Supplied data:
▬▬▬▬▬▬
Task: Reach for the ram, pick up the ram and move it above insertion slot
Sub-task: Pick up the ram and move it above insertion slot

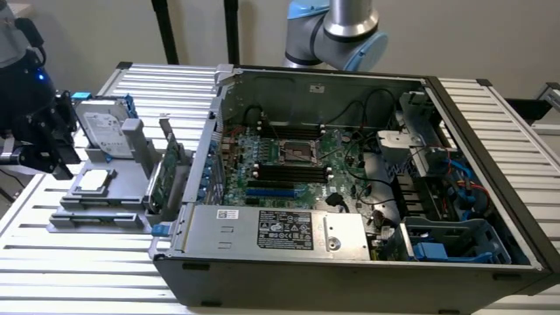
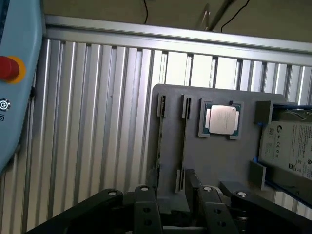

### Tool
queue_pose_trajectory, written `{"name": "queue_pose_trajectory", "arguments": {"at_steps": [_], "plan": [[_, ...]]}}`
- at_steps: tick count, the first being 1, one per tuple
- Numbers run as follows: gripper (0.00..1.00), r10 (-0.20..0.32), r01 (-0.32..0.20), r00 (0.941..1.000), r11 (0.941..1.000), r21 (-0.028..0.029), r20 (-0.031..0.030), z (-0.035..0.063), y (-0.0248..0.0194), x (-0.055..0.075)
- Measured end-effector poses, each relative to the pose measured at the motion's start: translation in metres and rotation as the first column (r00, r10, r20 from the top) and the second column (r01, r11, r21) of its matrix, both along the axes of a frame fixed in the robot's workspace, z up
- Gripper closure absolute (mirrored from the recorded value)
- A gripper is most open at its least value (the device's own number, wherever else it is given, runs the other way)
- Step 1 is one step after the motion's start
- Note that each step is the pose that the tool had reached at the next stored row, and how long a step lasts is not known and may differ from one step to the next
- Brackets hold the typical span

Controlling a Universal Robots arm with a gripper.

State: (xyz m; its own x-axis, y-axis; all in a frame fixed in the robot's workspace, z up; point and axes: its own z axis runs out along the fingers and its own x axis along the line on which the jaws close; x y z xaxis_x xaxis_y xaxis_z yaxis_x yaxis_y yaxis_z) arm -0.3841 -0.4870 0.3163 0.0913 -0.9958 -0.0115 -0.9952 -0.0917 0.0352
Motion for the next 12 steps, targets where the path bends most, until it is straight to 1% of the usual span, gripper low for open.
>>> {"name": "queue_pose_trajectory", "arguments": {"at_steps": [12], "plan": [[0.63,0.002,-0.002,1.0,1.0,0.0,0.0,-0.0218,0.0,0.0]]}}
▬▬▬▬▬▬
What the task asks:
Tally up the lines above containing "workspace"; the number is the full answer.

Output for this task:
2